Tuesday, January 26, 2010

Strength, grace and wisdom

A woman brought her dead child to the Buddha and asked him to bring him back to life. The Buddha sent her to a village nearby, telling her to bring back a few mustard seeds from any home that had not had a death. If she did so, he would do as she asked. The woman went with hope but came back empty handed and enlightened. There was no such house in the village...

Like this woman I have spent the past twenty-one months knocking on illusory doors but although I have a quick grasp for intellectual concepts and rational thought, I am a slow learner of life lessons. Some lessons have been intuitive whispers, others gentle nudges but I have only listened to the ones that whacked me upside my head. I can understand God's frustration with me...

Someone once called me Nu Qian Ren, which in Mandarin literally means a strong female person. It gave me pause. The dissonance between my internal perception of myself and the external impression people formed of me was disturbing. How could they not see the doubt and uncertainty or the struggle and fear? I have heard the same words several times and in many different forms since Shekhar died. The dissonance is stronger and even more disturbing. Little did people understand that I felt like a boat that had lost its moorings, floating rudderless on the rapids of a life I did not recognize...an orbit-less planet in a universe where the star had died.

In the immediate aftermath of Shekhar's death, I would tell anybody who would listen that I had lost my husband. The words would fall out of my mouth unbidden and inappropriate... as a sort of apology or explanation for what I could not control, to make real the unacceptable truth of his sudden and inexplicable passing away but most of all to externalize and make visible my internal pain and confusion. The pain was so intense that I could not look beyond myself. Everything only made sense in relation to what was happening to me - I could not empathize, everything became distorted, at once magnified or made trivial by the strange prism of grief - I was both human and automaton. Slowly and painfully, perspective is returning...the other side has come into view despite the death grip of memory.
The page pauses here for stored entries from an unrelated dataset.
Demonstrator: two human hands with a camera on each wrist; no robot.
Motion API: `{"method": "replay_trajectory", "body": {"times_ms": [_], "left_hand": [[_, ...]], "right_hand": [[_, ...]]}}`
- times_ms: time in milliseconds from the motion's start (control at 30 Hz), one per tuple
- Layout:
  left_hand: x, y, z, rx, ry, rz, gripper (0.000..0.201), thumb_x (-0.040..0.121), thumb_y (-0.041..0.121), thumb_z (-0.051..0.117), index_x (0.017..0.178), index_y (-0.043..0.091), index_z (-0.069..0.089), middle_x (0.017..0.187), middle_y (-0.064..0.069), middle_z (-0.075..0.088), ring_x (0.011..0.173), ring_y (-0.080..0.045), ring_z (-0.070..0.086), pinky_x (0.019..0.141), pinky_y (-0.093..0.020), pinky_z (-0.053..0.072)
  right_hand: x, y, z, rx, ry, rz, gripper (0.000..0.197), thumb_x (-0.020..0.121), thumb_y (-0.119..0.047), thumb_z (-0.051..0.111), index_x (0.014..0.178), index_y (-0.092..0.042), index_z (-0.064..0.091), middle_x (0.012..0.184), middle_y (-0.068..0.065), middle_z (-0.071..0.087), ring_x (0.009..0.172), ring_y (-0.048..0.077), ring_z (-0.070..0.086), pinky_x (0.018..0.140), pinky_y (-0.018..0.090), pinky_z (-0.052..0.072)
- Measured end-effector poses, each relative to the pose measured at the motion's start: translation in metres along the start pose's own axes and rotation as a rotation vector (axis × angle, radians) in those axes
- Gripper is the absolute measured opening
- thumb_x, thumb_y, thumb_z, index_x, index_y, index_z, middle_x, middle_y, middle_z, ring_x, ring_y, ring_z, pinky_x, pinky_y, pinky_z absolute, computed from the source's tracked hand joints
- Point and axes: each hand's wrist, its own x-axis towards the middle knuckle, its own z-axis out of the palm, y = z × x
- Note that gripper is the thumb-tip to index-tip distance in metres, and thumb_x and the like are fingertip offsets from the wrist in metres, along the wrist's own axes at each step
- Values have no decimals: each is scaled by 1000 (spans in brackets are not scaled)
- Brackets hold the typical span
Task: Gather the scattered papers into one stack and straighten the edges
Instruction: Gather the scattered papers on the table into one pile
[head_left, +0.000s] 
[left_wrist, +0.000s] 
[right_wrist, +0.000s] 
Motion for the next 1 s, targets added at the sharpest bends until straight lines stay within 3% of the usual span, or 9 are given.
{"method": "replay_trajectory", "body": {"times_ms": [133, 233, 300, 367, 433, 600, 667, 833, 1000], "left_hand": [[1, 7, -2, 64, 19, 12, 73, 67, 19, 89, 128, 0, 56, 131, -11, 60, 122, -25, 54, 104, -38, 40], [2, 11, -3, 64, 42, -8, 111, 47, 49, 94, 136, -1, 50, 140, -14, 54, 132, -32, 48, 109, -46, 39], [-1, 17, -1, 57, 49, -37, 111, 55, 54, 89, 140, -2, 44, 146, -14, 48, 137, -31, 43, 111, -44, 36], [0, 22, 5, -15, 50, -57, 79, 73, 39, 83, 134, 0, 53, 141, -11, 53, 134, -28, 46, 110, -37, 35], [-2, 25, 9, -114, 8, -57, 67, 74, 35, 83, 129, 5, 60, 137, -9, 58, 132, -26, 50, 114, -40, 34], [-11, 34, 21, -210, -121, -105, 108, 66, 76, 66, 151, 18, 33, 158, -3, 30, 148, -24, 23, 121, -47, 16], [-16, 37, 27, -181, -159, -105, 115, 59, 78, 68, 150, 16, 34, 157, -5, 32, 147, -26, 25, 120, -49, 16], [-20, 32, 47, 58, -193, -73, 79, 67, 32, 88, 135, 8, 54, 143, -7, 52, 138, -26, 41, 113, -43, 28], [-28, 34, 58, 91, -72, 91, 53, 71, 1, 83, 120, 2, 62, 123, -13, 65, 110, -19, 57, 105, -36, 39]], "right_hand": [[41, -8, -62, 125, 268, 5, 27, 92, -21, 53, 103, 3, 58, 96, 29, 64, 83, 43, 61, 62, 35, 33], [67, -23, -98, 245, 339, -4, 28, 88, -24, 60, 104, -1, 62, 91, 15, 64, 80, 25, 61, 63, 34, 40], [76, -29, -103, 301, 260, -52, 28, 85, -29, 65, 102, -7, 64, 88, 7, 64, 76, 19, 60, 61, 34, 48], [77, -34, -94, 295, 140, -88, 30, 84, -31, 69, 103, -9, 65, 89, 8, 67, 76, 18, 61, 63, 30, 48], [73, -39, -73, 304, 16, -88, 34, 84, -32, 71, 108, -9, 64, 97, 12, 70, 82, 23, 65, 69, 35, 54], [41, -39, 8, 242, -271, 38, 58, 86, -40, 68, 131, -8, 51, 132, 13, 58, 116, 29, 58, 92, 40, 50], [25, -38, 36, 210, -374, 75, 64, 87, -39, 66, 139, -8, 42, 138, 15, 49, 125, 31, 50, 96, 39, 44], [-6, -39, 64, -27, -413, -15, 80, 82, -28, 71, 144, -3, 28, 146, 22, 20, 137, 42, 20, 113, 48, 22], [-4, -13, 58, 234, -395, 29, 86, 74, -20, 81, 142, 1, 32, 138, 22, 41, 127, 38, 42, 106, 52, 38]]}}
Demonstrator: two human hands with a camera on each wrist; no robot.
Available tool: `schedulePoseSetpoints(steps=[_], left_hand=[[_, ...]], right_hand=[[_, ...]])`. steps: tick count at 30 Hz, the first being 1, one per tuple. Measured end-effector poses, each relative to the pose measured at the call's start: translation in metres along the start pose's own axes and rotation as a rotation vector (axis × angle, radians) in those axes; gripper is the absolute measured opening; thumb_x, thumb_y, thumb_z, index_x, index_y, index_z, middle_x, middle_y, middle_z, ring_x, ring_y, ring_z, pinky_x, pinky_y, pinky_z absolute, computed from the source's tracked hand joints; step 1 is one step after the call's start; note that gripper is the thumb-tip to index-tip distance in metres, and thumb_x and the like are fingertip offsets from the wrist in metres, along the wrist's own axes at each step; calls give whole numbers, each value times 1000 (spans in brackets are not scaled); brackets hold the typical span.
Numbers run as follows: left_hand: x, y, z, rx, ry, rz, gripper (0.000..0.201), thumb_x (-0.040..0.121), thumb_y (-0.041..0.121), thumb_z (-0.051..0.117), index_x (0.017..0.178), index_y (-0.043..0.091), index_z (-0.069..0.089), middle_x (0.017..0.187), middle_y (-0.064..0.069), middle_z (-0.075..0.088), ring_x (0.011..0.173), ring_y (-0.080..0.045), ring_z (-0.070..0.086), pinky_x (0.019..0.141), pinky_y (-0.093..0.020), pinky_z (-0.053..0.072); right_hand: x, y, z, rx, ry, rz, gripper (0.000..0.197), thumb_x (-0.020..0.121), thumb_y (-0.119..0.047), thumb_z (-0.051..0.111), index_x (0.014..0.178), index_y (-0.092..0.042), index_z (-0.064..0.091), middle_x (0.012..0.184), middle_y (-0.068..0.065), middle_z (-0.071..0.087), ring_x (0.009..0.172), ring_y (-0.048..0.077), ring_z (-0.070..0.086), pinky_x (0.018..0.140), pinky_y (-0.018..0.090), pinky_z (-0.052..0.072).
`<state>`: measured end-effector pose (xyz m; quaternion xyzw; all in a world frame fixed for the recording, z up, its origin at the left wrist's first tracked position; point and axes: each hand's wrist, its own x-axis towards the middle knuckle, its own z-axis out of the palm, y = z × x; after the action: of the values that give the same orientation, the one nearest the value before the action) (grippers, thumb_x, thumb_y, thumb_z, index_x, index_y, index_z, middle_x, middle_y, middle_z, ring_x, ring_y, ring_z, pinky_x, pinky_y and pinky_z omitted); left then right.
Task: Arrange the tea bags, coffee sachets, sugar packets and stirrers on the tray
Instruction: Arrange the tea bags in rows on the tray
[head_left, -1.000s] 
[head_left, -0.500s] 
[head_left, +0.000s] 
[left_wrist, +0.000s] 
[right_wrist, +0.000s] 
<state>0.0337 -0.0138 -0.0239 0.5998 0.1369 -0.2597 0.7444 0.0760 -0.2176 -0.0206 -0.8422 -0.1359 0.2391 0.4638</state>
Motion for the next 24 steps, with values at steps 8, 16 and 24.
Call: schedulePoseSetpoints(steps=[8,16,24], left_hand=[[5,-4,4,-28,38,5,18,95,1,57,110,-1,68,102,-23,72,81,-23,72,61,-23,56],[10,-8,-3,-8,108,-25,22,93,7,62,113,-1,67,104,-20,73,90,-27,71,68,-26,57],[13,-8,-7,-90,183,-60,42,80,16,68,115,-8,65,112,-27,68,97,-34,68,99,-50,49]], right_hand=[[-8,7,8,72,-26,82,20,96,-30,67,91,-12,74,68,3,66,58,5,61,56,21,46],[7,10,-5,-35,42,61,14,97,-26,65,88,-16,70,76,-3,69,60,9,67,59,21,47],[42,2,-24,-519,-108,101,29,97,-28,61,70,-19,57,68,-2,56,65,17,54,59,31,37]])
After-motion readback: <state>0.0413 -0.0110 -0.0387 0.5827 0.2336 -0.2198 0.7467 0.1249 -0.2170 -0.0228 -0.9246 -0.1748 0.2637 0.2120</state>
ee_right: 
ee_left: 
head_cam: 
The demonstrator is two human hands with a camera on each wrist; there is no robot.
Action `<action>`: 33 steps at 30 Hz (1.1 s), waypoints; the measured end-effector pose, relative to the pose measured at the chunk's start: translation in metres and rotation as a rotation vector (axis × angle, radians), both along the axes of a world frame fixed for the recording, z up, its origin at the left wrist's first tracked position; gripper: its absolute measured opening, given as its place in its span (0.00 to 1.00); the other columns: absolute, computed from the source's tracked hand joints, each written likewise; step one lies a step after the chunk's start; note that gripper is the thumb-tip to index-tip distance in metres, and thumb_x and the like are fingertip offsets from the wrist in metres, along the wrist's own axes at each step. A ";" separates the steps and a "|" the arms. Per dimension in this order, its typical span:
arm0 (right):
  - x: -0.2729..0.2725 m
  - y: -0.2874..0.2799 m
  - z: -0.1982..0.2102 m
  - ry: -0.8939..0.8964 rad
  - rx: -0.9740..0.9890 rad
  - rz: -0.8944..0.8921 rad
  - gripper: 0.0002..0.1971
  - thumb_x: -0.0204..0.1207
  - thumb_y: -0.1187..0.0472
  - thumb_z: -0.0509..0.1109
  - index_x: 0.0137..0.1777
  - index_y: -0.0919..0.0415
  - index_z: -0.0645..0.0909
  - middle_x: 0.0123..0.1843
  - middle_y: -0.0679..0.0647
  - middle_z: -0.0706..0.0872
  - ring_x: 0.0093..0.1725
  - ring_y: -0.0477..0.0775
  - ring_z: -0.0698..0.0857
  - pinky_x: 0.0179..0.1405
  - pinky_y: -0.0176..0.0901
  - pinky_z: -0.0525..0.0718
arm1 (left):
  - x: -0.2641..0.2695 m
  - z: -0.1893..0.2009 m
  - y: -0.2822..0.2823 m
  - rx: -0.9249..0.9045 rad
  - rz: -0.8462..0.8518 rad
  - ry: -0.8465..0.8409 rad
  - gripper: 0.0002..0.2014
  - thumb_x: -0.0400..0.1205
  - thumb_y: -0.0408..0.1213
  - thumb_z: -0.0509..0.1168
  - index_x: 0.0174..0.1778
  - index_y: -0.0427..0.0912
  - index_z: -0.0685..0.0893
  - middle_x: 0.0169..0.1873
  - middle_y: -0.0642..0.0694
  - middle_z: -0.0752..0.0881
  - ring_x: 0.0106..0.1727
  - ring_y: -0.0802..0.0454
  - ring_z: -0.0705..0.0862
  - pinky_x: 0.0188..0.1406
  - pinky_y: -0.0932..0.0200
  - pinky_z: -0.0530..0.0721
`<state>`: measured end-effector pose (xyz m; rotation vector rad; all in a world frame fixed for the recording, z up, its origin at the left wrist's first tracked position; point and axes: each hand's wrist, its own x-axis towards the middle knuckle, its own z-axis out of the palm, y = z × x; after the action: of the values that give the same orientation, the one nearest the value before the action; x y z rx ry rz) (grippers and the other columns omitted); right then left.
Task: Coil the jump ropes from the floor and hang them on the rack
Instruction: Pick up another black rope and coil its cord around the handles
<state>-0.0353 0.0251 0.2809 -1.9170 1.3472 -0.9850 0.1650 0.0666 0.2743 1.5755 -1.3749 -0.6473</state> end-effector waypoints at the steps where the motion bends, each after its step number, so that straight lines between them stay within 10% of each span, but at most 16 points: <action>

The truth is that this is my life and these are the circumstances, I am living it...strength has little to do with it. It is more about resilience...how much can you survive without breaking or falling apart? We all do the best we can, with what we know and understand and can bear...

A year is a wonderful metaphor for life. It begins with possibilities and resolutions, encounters the self somewhere in the middle when revisions and recalibration become acceptable and ends in regret and a still full in-basket...as one year dies a natural death, the new year promises rebirth and the cycle repeats itself.

Rumi, the Sufi poet and mystic, said, "Many demolitions are actually renovations." As I begin another year living in the rubble of my previous life and identity, I am renovating using strength, grace and wisdom - strength to meet the many challenges ahead of me, wisdom to embrace the new year and as Sarah Ban Breathnach says, grace to be grateful not only for what I have but also what I have escaped...but most importantly of all, I am rebuilding in congruence - where the inside is the outside and vice versa.

***

Memory is how we hold on to the past... Regret, hostility, anxiety, insecurity all depend upon trying to relive the past and change it. Therefore, memory blocks the flow of life in the present...The past is dead. There is no life there, even when you dwell upon a happy past.

Deepak Chopra

1 comment:

  1. Strength is not about muscles, or in standing upright whilst battered by adversity. Strength is being knocked over and getting up again, and again.

    Thank you for allowing us to share your journey.
    I'm full of admiration for your strength (yes, the term is valid!) and your grace and humanity.